In 2001, we reported our early experience with stent relief of pulmonary vascular obstruction in 4 patients with FM, all of whom demonstrated immediate hemodynamic and clinical improvement based on short-term follow-up 17. This initial success encouraged our continued use of stent implantation in selected patients with FM. Here we review our interim experience with more than 50 patients – to our knowledge, the largest series of its kind – which suggests that stent placement can provide not only acute relief of anatomic obstruction, but also sustained clinical improvement in this cohort of patients for whom few treatment options exist.

METHODS

Data Collection

Approval was obtained from the Vanderbilt University Institutional Review Board. A retrospective review of medical records and cardiac catheterization data was conducted to identify all patients undergoing cardiac catheterization for FM. Clinical presentation and diagnostic evaluation prompting referral for catheterization, as well as anatomic site of stenosis, type of intervention, and hemodynamic information before and after intervention were recorded. Follow-up was through review of records and/or phone interview where available. Clinical improvement following stent placement was assessed by subjective patient report as documented in the medical record or obtained through phone interview.

Catheterization Procedure

Patients presented for cardiac catheterization based on clinical, radiographic, and echocardiographic findings consistent with central vascular obstruction due to FM. The definitive diagnostic test for FM was CT imaging, and patients were referred for intervention when bilateral disease was evident or suspected, clinical condition appeared worse than expected for unilateral disease, or there was symptomatic superior vena cava obstruction. Informed consent was obtained for all procedures. Venous access was obtained from the femoral, jugular, or subclavian veins as needed, and atrial transseptal puncture was performed if there was evidence or suspicion of pulmonary vein involvement. A hemodynamic right and left heart catheterization was performed, followed by site specific angiography to assess stenosis. Transesophageal echocardiogram (TEE) was performed routinely during the catheterization to aid in the assessment of pulmonary vein involvement.
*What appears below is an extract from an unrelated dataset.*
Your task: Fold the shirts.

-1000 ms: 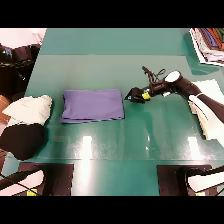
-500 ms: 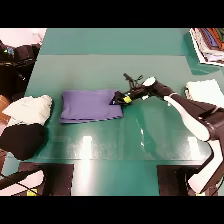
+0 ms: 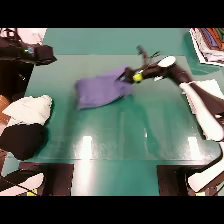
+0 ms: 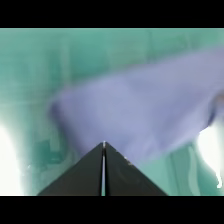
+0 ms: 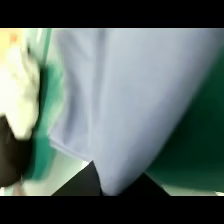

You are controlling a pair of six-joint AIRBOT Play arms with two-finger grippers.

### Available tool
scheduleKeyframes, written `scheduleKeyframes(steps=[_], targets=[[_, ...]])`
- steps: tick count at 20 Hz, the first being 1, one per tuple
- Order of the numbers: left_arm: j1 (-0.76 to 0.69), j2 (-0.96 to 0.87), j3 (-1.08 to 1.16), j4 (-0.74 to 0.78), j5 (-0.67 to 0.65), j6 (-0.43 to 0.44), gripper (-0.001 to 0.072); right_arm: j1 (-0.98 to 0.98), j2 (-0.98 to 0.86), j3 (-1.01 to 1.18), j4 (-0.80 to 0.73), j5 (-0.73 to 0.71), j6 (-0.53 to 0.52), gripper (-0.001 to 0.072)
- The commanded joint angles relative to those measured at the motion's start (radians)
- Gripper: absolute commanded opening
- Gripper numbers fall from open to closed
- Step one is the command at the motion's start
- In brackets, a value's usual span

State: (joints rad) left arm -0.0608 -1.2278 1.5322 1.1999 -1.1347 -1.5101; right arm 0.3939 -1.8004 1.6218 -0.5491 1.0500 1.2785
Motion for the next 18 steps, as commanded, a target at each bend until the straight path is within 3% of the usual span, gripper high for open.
scheduleKeyframes(steps=[1,5,10,18], targets=[[-0.096,0.0,0.0,0.0,0.026,-0.001,0.0023,-0.208,0.135,0.009,-0.167,0.014,0.067,0.0016],[-0.142,0.0,0.0,-0.001,0.035,-0.003,0.0024,-0.503,0.259,0.009,-0.337,0.05,0.164,0.0015],[-0.145,0.0,0.0,-0.021,0.042,-0.036,0.0023,-0.803,0.294,0.009,-0.335,0.105,0.18,0.0016],[-0.145,0.0,0.0,-0.027,0.047,-0.035,0.0023,-0.896,0.394,0.025,-0.256,0.071,0.153,0.0015]])
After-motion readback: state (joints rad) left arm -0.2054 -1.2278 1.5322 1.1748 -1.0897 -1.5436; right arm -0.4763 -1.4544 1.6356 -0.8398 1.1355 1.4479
The decision to proceed with stent placement was based on assessment of the patient’s clinical condition, extent of vascular obstruction, and anticipated benefit from obstruction relief. Stent implantation was deferred in patients for whom re-establishment of blood flow to a nonfunctional segment of lung was not expected to provide clinical benefit, such as in cases of long-standing complete occlusion to a lung segment or significant ipsilateral airway obstruction. In patients with both arterial and venous obstruction to the same lung segments, pulmonary venous obstruction was addressed first in order to prevent the development of acute pulmonary edema, which can occur if pulmonary arterial relief is effective but pulmonary venous relief is ineffective. The stent implantation technique has been previously described 17. Pre-dilation of the stenosis was not routinely performed, as vascular tissue in cases of FM is friable and susceptible to intimal damage or rupture. Stent lengths were chosen to cover the length of the obstruction and balloon diameters for stent deployment were chosen to achieve a diameter equal to adjacent, noninvolved vessels. All stents were bare metal, balloon-expandable stents that were either pre-mounted or hand crimped onto the delivery balloons; stent types included the Palmaz and Genesis series (Johnson and Johnson Interventional Systems, Warren, NJ) and the DoubleStrut LD and Mega LD open-cell design series (IntraTherapeutics, St. Paul, MN). Overlapping stents were used when indicated in cases of long-segment stenosis or occlusion. High pressure (20 atmospheres) dilation was often needed to achieve maximal improvement.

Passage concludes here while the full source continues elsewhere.